Overgrown

James Blake

Republic – 2013
par Denis, le 10 avril 2013
8

Cette chronique exige d’emblée une précision contextuelle. Conscient de rompre avec la cohésion de façade que s’impose toute équipe de rédaction, l’auteur de ces lignes tient à faire savoir qu’il ne souscrivait pas à la mythique critique incendiaire qui, sur ce site même, avait salué la sortie du premier album de James Blake. Sans forcément dénier l’artificialité de ce premier effort (dont mon estimé confrère disait que « tout y [était] académique, bien-pensant et taillé sur mesure pour tous les nouveaux mondains que draine la génération Pitchfork ») et sans nier la faiblesse de certains de ses titres, je n’en avais pas moins été ponctuellement séduit par la délicate montée en puissance de “The Wilhelm Scream” et par la qualité de la reprise de “Limit To Your Love”, dont je n’étais pas loin de penser qu’elle parvenait à doubler l’intensité de l’un des meilleurs titres de Feist. J’étais plus circonspect à l’égard, par exemple, du degré zéro de l’arrangement mis en œuvre par les deux volets de “Lindesfarne”, mais je me disais que ce jeune type valait la peine qu’on s’y intéresse. Et quand, entre deux bidouillages électroniques hors album, l’intéressé se fend, avec “A Case of You”, d’une cover dont la classe confine à la grâce, je me dis que j’ai raison et que je n’ai pas à avoir honte.

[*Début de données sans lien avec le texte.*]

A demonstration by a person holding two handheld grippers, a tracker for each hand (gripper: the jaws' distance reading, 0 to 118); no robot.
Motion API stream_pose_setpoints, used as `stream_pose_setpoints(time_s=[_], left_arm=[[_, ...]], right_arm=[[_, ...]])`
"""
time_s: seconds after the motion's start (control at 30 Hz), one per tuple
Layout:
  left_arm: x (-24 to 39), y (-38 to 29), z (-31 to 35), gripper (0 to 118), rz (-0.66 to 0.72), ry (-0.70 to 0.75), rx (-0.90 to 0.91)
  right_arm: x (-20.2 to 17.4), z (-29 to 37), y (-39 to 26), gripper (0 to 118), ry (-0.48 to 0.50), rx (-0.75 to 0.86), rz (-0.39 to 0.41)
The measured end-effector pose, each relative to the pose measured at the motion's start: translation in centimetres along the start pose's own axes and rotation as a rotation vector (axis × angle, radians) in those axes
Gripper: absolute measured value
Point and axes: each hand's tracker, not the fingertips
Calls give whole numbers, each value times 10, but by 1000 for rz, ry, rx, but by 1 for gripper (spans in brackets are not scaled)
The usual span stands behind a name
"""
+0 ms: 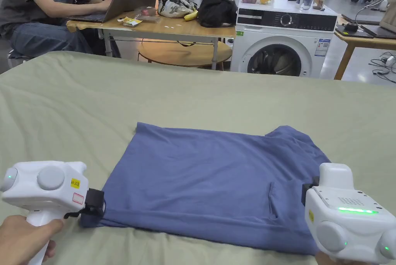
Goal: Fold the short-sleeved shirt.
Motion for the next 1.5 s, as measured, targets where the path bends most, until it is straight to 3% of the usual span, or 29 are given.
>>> stream_pose_setpoints(time_s=[0.07, 0.17, 0.27, 0.37, 0.47, 0.57, 0.63, 0.8, 0.87, 0.9, 0.93, 0.97, 1.07, 1.2, 1.5], left_arm=[[1, -7, -13, 52, -19, 32, -68], [10, -18, -9, 48, -58, 53, 22], [24, -23, -3, 11, -155, 63, 57], [33, -27, -1, 3, -167, 57, 73], [27, -29, -2, 2, -160, 51, 92], [19, -29, 0, 2, -130, 22, 98], [19, -29, 1, 2, -132, 19, 97], [19, -31, -1, 2, -137, 22, 110], [18, -32, -1, 2, -142, 24, 120], [17, -33, -1, 2, -142, 23, 126], [16, -34, 0, 2, -144, 20, 135], [16, -34, 0, 2, -157, 19, 144], [13, -33, 7, 2, -153, 7, 181], [10, -24, 25, 2, -141, -21, 254], [6, 30, 52, 2, -60, -116, 367]], right_arm=[[1, -1, -1, 0, -1, -17, 1], [5, 2, -4, 0, -2, -36, -1], [14, 3, -7, 0, -6, -64, 6], [29, 3, -8, 0, 0, -120, 2], [48, 3, -11, 1, -35, -205, 9], [70, 0, -19, 44, -29, -286, 5], [81, -6, -28, 45, -39, -325, 10], [95, -33, -59, 44, 19, -507, -17], [95, -32, -64, 39, 23, -456, -6], [93, -28, -63, 12, 21, -422, 18], [91, -27, -61, 0, 78, -442, 23], [91, -29, -61, 0, 126, -474, 9], [89, -26, -59, 0, 89, -458, 53], [98, -15, -39, 0, 98, -401, -11], [102, -20, 33, 0, 100, -280, -53]])
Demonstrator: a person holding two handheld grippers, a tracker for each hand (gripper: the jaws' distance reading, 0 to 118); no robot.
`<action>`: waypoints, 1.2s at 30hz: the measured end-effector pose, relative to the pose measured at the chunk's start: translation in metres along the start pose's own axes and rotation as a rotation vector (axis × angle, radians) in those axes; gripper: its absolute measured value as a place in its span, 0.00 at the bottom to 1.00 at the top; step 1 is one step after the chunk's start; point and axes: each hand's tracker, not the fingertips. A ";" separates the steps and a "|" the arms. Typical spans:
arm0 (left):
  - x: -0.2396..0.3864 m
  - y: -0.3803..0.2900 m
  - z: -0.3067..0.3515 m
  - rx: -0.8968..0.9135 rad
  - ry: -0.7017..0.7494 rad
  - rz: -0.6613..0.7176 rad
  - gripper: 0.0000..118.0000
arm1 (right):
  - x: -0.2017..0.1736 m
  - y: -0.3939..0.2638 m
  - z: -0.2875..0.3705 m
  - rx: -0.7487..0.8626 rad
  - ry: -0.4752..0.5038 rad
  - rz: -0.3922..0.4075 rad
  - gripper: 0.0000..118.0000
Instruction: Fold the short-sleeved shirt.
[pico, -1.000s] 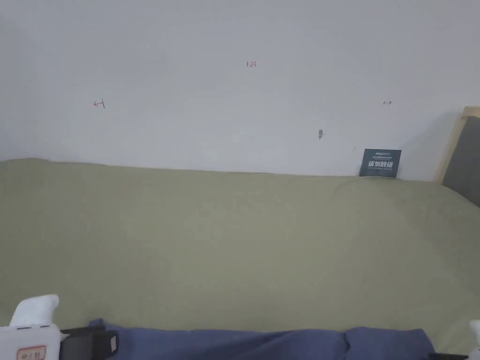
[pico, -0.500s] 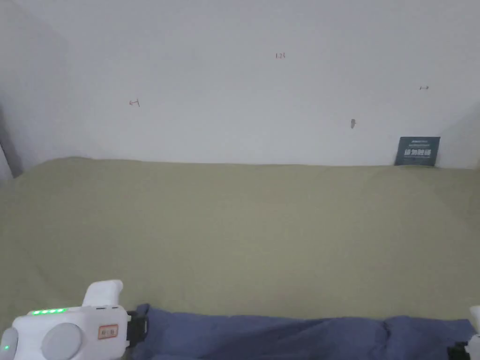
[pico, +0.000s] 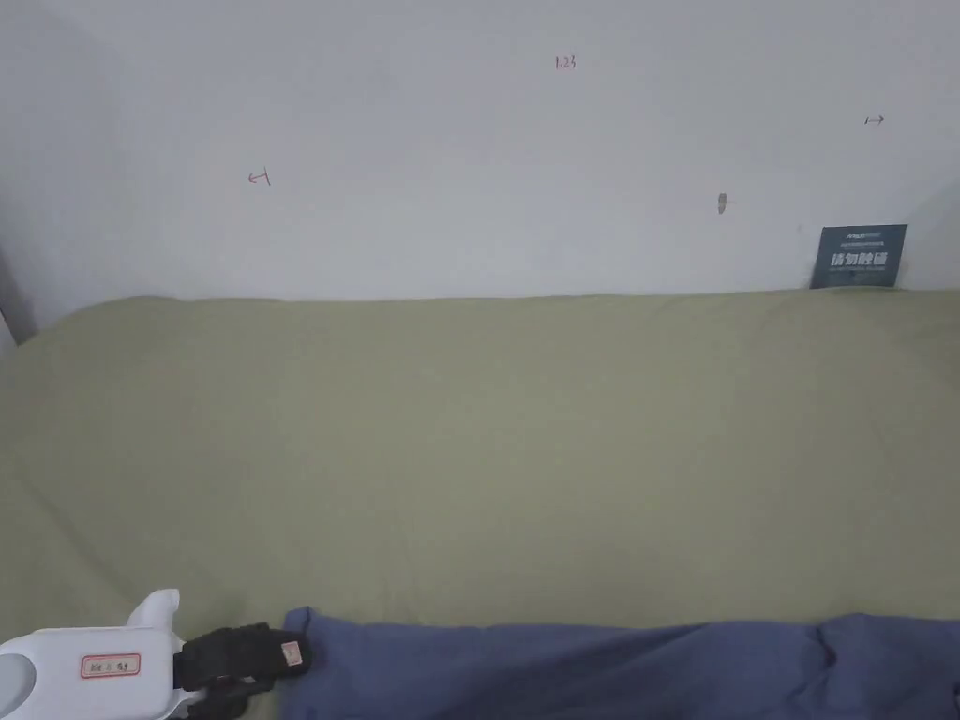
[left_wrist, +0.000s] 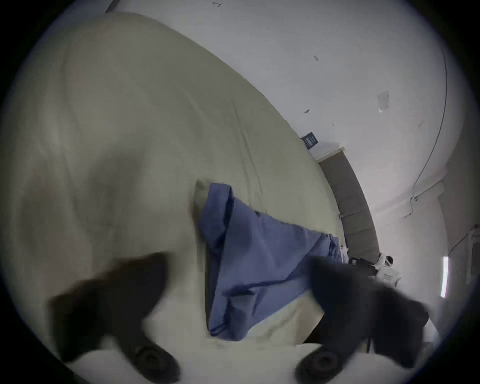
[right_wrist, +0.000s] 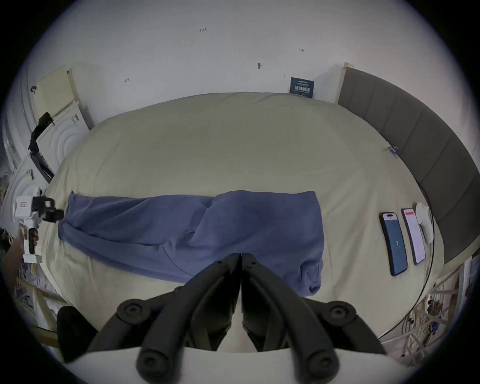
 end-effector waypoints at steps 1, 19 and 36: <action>0.003 -0.004 -0.002 -0.017 -0.023 0.021 1.00 | -0.001 0.001 0.000 0.002 0.005 -0.002 0.05; -0.064 -0.029 -0.048 0.105 -0.156 0.260 0.07 | -0.009 0.002 -0.007 0.000 0.078 -0.014 0.05; 0.244 -0.026 -0.115 0.031 -0.159 -0.065 0.06 | 0.025 -0.004 0.004 0.032 0.066 -0.057 0.05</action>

Toutefois, ce positionnement contribue à m’isoler au sein du comité de rédaction. Quand, lors d’une réunion tenue dans les caves de son luxueux loft bruxellois, le rédac’ chef demande à l’équipe de chroniqueurs qui veut se charger de rendre compte d’Overgrown, le deuxième album de James Blake, les lazzi fusent et certains se demandent s’il ne vaut pas mieux passer carrément sous silence les productions de cet imposteur. Timidement, je lève la main et annonce que j’accepte de m’y risquer, éveillant dans le même geste le soupçon général. On me fait passer l’objet, certains crachent par terre après l’avoir touché et, quand il me parvient, j’ai comme l’impression d’avoir vendu mon âme.

Mais parlons-en, enfin, de ce disque. Plutôt complexe et résistant au premier abord, celui-ci se révèle en réalité bien plus abouti que son prédécesseur. Si le premier album du Londonien pouvait être reçu comme une mosaïque d’expérimentations hésitant entre pop, soul et post-dustep sans toujours parvenir à fédérer ces tendances, Overgrown est pour sa part fondé sur une ligne de conduite plus cohérente, qui parvient à faire dialoguer accents r'n'b, dubstep et boucles quasi-minimales (sur “Digital Lion”, coécrit avec Brian Eno, et, tout particulièrement, sur “Voyeur”, les deux meilleurs morceaux de l’album, on se prend à penser tantôt à Pantha du Prince, tantôt aux boîtes à rythmes de Radiohead).

Le tout, comme de coutume, est porté par la voix de tête allègrement autotunée de Blake, qui irrite ou envoute selon les goûts. Sur “Take A Fall For Me”, l’articulation de celle-ci au flow du RZA décontenance à première écoute, mais finit progressivement par séduire.

Et, au fond, il en va ainsi de la totalité de ce deuxième effort. L’effet d’uniformité qu’il dégage peut dans un premier temps sembler procéder d’une production lisse, mais il n’en est rien : Overgrown est plutôt de ces albums qui s’apprivoisent et révèlent leur(s) qualité(s) à force d’écoute. Sans véritable titre-star éclipsant le reste des morceaux (comme cela avait pu être le cas avec “The Wilhelm Scream” et “Limit To Your Love”) et malgré quelques relatives platitudes (comme le dispensable “Retrograde”, qui finit rapidement par lasser), il se présente comme une succession avisée de compositions fouillées, riches en nappes et hybrides, sans que cela ne paraisse jamais ni forcé ni purement expérimental.

Aérien, racé et solide, Overgrown permet à James Blake de passer un palier et de s’affirmer comme l’un des artistes avec lesquels il va vraiment falloir compter au cours des années à venir. Malheureusement, diront certains.